I like to fish for bass, musky and
pike, which are all known to feed at
the surface, so most of the lures that
I make are designed to skip across
the water. These “top water” lures
can be made from almost any wood
that holds screws well. (There’s nothing
worse than having a trophy fish
escape because it was able to rip out
the screw that anchored the hook to
the lure!) I usually work with poplar
and start with 1-1/2″ to 1-3/4″ square
blocks. My bass lures range from 2″ to
5″ in length, while my musky and pike
lures tend to be 5″ to 11″ long.



Use your imagination

Usually, turning a wooden lure is basic
spindle work, but the shapes you can
experiment with are almost endless.
Mimic a minnow or a small fish, a crawfish,
a frog, a mouse, a bug, or a bird.
Sometimes the turning doesn’t resemble
anything specific from nature.

Most lure shapes are turned
between centers with basic tools
(Photos 1 and 2). If you’re adept with
a skew chisel, you can complete most
of the work using it alone. Use the
skew or a 1/2″ round-nose scraper to
create a detail that gives the lure more
“action” (Photo 3). Use a 3/8″ detail/
spindle gouge and turn from two different
centers to create a lure with an
unusual face (Photo 4).

Refer to old lure shapes you find
appealing, or use your imagination to
dream up your own shapes (Photo
5). Whatever the shape, it’ll take only
minutes to complete, so you might as
well turn several at a time (Photo 6).

To eliminate any chance of a fish
ripping out the hook, attach the hook
to a length of stainless steel wire
(.030″—.040″) that runs all the way
through the lure (Photo 7). Drill a 1/8″
hole and glue in 1/8″ aluminum tubing
to house the wire. Then insert the
wire and use pliers to create loops at
both ends for tying on the lure and for
mounting the hook. This through wire
also creates a nice foundation for adding
propellers, beads and other details.



What fish want

To attract fish, wooden lures are usually
painted, and they almost always have
eyes—as far as I can tell, fish just don’t
appreciate plain wood.

Historically, lures were brushpainted,
dipped, marbled or sprayed.
Red was often used as the primary
color, or for details, in the belief that
predator fish would view it as blood,
a sign of injury. Examples decorated
with real frog skin have also been
documented. All of these options are
open to the contemporary lure maker
(except, perhaps, the frog skin option). I usually use a variation of the brushpainting method to apply paint while the lure is still on the lathe (Photos 8 and 9). Epoxy paints are the most durable, but they take a long time to dry, which makes applying multiple
colors a lengthy process. I often use
acrylic paints for the color coats, followed
several days later by a coat of clear epoxy paint, for durability.

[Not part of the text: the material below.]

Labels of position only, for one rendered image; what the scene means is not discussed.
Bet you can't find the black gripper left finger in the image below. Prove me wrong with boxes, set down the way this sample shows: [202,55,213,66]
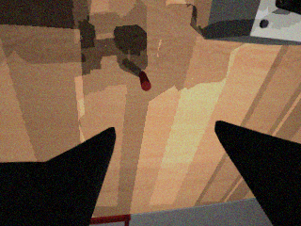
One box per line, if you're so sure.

Another option is to carve or sand the turned body, before or after painting, to make the lure attract more piscean attention as it moves across the water. Carving the head end of a lure will make it wobble or dive, much like hollowing on the lathe. A bit of sanding can dramatically change a turned
lure’s appearance (Photo 10).
Viewing historical examples is a great
way to get ideas for additional shaping
(see Sources).

Eyes really do make a difference—
just ask anyone who casts a lure. Eyes
can be painted on or dotted, or they
can be small tacks or nails that are
driven in and then painted. You can
also buy eyes made of glass or plastic,
adhesive backed or with stems
for gluing into a hole—or even doll
eyes with loose pupils, for that “come
hither” look that may help you hook
the big one.



Please the consumer

An almost endless array of options
exists for mounting hooks and adding
the final touches that make a piece of
wood irresistible to fish (Photo 11). You
can buy hardware (see Sources), strip
it from an old lure, or make it yourself
from metal or plastic. You can keep
it simple or go for broke by installing
hooks wrapped with fur or feathers,
eyelets, diving lips, spinners, propellers,
fins, collars, glass and metal beads, wire,
spacers, cup washers, weights and split
rings. The bottom line during the entire
lure-making process is to think like a
hungry fish, because ultimately, hungry
fish will be your greatest critics.

Click any image to view a larger version.

1. Most lures are simply shaped, so they’re easy to turn with a skew chisel or detail/
spindle gouge. Cylinders and elliptical shapes like this one are typical. Sizes vary,
depending on the type of fish you want to catch.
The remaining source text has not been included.